**Work to be completed:** A faithful copy of the whole listing is the goal. Match it exactly.
** Opening Data provided block **
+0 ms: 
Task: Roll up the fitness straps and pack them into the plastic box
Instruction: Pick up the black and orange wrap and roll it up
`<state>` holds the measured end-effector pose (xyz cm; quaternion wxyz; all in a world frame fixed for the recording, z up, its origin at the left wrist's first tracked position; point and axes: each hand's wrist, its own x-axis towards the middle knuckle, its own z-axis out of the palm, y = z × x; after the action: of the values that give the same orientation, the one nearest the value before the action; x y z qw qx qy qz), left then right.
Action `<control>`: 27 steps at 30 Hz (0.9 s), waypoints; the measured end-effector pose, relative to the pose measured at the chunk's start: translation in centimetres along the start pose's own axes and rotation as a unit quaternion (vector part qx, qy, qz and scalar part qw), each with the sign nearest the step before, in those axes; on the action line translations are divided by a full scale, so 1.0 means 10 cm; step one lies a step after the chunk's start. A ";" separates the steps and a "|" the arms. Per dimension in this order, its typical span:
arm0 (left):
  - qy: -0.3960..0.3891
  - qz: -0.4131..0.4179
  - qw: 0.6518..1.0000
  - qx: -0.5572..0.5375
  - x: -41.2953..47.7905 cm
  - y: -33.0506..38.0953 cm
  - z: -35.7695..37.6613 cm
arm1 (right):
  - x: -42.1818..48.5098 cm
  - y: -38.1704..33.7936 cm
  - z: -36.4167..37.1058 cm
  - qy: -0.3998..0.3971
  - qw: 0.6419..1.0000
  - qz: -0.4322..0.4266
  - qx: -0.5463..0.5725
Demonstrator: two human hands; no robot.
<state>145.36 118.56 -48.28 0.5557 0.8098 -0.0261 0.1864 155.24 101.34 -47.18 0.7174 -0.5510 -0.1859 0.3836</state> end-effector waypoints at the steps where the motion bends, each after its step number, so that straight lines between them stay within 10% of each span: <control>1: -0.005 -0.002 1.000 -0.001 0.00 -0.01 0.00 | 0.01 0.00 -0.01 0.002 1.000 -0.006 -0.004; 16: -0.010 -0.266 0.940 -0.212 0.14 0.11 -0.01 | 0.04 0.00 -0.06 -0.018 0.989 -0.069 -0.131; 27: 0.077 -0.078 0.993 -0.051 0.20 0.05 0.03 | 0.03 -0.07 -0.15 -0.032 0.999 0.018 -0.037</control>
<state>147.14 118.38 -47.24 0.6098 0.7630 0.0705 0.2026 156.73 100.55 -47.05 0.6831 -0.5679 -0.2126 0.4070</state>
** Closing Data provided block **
**Exercise solution:**
+0 ms: 
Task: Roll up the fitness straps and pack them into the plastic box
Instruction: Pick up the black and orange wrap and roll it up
`<state>` holds the measured end-effector pose (xyz cm; quaternion wxyz; all in a world frame fixed for the recording, z up, its origin at the left wrist's first tracked position; point and axes: each hand's wrist, its own x-axis towards the middle knuckle, its own z-axis out of the palm, y = z × x; after the action: of the values that give the same orientation, the one nearest the value before the action; x y z qw qx qy qz), left then right.
Action `<control>`: 27 steps at 30 Hz (0.9 s), waypoints; the measured end-effector pose, relative to the pose measured at the chunk's start: translation in centimetres along the start pose's own axes and rotation as a unit quaternion (vector part qx, qy, qz and scalar part qw), each with the sign nearest the step before, in those axes; on the action line translations are divided by a full scale, so 1.0 means 10 cm; step one lies a step after the chunk's start. A ";" separates the steps and a "|" the arms. Per dimension in this order, its typical span:
arm0 (left):
  - qy: -0.3960..0.3891
  - qz: -0.4131..0.4179
  - qw: 0.6518..1.0000
  - qx: -0.5572..0.5375
  - x: -41.2953..47.7905 cm
  - y: -33.0506..38.0953 cm
  - z: -35.7695..37.6613 cm
arm1 (right):
  - x: -42.1818..48.5098 cm
  - y: -38.1704..33.7936 cm
  - z: -36.4167..37.1058 cm
  - qy: -0.3998..0.3971
  - qw: 0.6419..1.0000
  - qz: -0.4322..0.4266
  - qx: -0.5463..0.5725
Demonstrator: two human hands; no robot.
<state>145.36 118.56 -48.28 0.5557 0.8098 -0.0261 0.1864 155.24 101.34 -47.18 0.7174 -0.5510 -0.1859 0.3836</state> end-effector waypoints at the steps where the motion bends, each after its step number, so that straight lines between them stay within 10% of each span: <control>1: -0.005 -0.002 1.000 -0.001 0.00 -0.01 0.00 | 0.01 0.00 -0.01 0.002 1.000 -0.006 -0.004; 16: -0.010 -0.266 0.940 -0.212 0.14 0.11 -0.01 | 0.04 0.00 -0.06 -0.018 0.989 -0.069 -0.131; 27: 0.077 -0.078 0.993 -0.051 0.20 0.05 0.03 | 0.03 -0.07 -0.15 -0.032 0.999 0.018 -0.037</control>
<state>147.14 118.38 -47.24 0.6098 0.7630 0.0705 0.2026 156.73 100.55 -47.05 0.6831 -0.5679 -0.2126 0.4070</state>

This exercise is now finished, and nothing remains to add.